O crime contra o agente da Core ocorreu em 19 de maio, enquanto ele dava apoio a uma operação da Delegacia do Consumidor (Decon), que fiscalizava a qualidade do gelo vendido nas praias da Barra da Tijuca e do Recreio. José Lourenço foi atingido por um disparo na cabeça e não resistiu, apesar de ter sido socorrido ao Hospital Municipal Lourenço Jorge. “Essa quadrilha é responsável por diversos roubos de carros na Avenida Abelardo Bueno, nas Américas e na Curva Chico Anysio. Eles assassinaram covardemente o policial da Core e feriram dois policiais do 18º BPM na semana passada”, afirmou o tenente-coronel Corbagem.

A operação desta quarta resultou na prisão de oito suspeitos, quatro mortes em confronto, um ferido — identificado como Da Bahia — e três menores apreendidos. Dois dos detidos atuavam como seguranças de Ygor Freitas de Andrade, conhecido como Matuê, apontado como uma das lideranças do tráfico local ao lado de um criminoso apelidado de BMW.

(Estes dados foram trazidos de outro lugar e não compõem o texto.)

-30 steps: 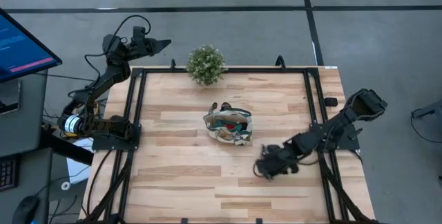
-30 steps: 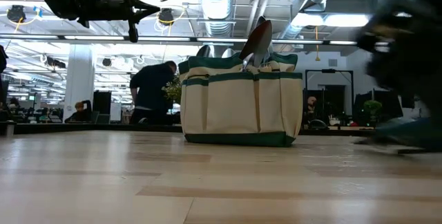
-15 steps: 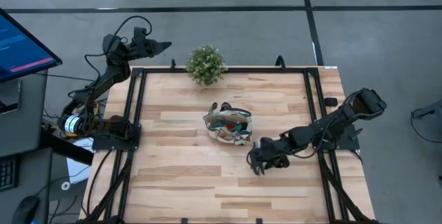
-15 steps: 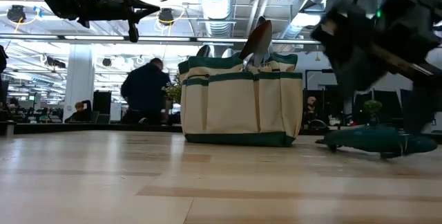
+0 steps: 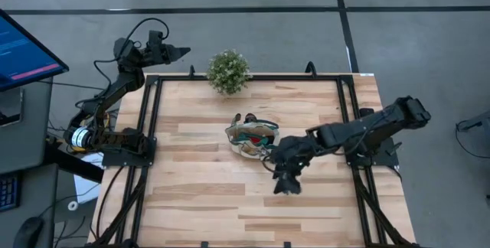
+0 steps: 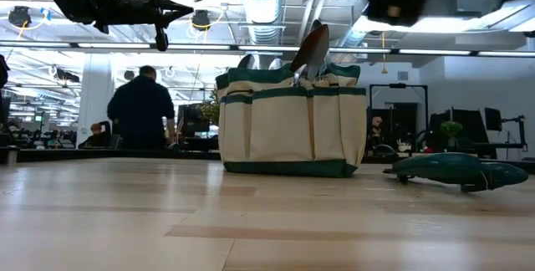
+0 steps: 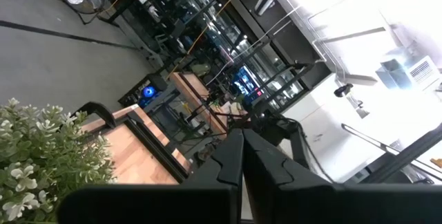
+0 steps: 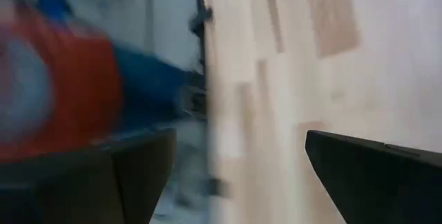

Da Bahia, que permanece sob custódia, tem 20 indiciamentos por roubo de carga e é acusado de ter participado de um assalto contra uma procuradora. Ele foi preso em flagrante por tentativa de homicídio contra agentes e portava armamento pesado no momento da abordagem. Foram apreendidos dois fuzis, três pistolas e granadas.

A operação segue em andamento, com as forças de segurança realizando buscas na região da Vila do Pan, onde Matuê estaria ferido e escondido em uma área de mata e manguezal de difícil acesso. “Estamos ampliando o cerco com unidades do GAM, Core e outras equipes. A missão é localizar o Matuê e desarticular o restante da quadrilha”, disse Corbagem.

Durante coletiva de imprensa, o delegado Álvaro Gomes, titular da Draco (Delegacia de Repressão às Ações Criminosas Organizadas e Inquéritos Especiais), afirmou que a facção atua de forma estratégica na região, buscando expandir domínio entre as comunidades da Chacrinha, Cidade de Deus e Gardênia Azul. “Eles promovem crimes ambientais, como o assoreamento do Rio Fundo, para ampliar o controle até a Lagoa da Tijuca. Trata-se de uma política de expansão territorial clara”, explicou.

Segundo Gomes, o Comando Vermelho atua hoje de forma multifacetada, indo além do tráfico de drogas. “São narcoterroristas. Usam o dinheiro do tráfico para investir em roubo de veículos, cargas e até dominar serviços como gás e internet. Nosso trabalho é sufocar financeiramente a organização e prender seus líderes”, destacou.